• Work required
Start at the line below containing "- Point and" and stop at the line containing "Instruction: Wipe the". Repeat every line of that stretch exactly, and nothing outside it.

• Supplied data
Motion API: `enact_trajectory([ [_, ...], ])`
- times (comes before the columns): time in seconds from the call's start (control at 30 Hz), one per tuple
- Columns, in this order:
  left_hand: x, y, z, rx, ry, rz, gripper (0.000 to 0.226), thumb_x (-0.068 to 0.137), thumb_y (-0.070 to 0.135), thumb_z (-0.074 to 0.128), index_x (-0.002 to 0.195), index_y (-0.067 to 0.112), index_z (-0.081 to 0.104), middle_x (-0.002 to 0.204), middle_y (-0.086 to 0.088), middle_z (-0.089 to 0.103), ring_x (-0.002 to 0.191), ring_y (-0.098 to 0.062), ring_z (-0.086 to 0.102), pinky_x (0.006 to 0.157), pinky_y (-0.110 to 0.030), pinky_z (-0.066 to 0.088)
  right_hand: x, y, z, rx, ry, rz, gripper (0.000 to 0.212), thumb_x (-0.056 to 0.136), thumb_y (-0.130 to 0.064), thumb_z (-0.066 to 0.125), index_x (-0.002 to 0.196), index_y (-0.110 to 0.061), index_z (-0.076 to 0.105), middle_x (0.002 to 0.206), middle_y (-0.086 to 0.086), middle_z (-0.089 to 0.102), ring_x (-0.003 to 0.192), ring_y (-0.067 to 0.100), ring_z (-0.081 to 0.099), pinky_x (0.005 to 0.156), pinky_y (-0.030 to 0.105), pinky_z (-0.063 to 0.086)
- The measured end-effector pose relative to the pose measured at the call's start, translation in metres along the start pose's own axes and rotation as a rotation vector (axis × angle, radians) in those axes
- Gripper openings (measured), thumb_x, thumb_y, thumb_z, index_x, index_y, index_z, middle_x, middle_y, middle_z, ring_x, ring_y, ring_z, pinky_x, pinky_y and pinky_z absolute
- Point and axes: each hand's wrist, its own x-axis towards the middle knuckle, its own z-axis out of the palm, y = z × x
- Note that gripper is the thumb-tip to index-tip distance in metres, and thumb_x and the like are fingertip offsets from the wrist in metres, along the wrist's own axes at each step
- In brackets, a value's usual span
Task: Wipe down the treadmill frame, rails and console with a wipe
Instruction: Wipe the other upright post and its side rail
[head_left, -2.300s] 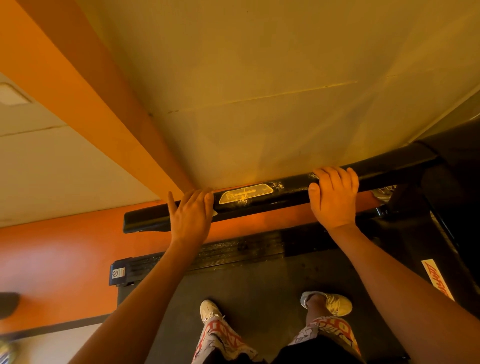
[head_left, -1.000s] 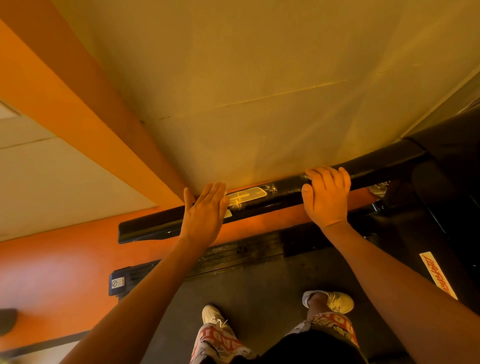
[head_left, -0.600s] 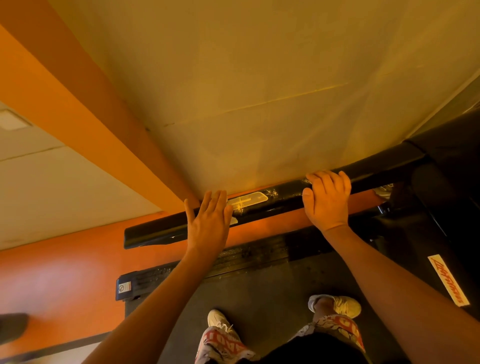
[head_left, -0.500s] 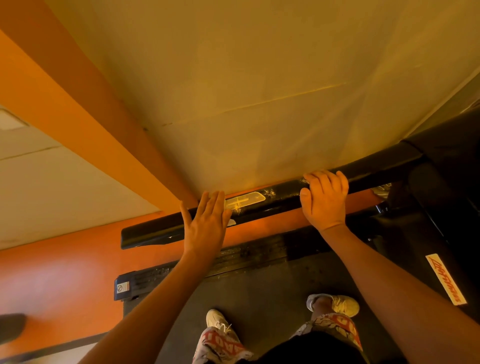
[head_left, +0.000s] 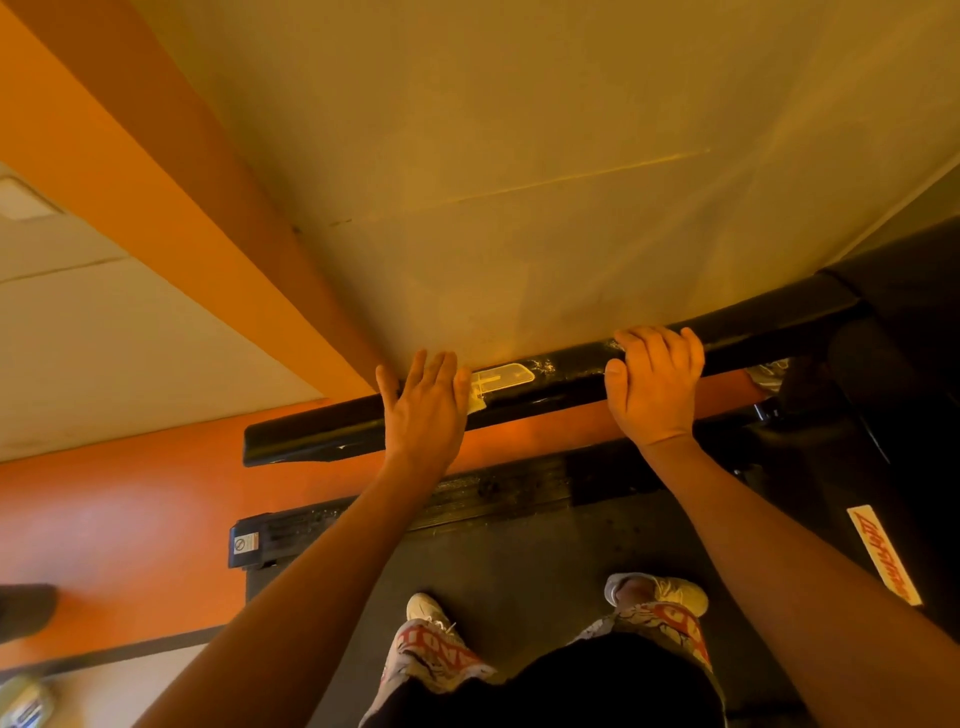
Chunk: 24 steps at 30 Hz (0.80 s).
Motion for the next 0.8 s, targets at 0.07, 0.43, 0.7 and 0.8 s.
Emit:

• Your response
- Point and axes: each hand's wrist, its own x-axis towards the middle knuckle, its own z-axis out of the palm, y = z × x
- Note that gripper is the thumb-tip to index-tip distance in metres, and thumb_x and the like are fingertip offsets from the wrist in metres, along the wrist's own axes at each step
- In brackets, a value's usual span
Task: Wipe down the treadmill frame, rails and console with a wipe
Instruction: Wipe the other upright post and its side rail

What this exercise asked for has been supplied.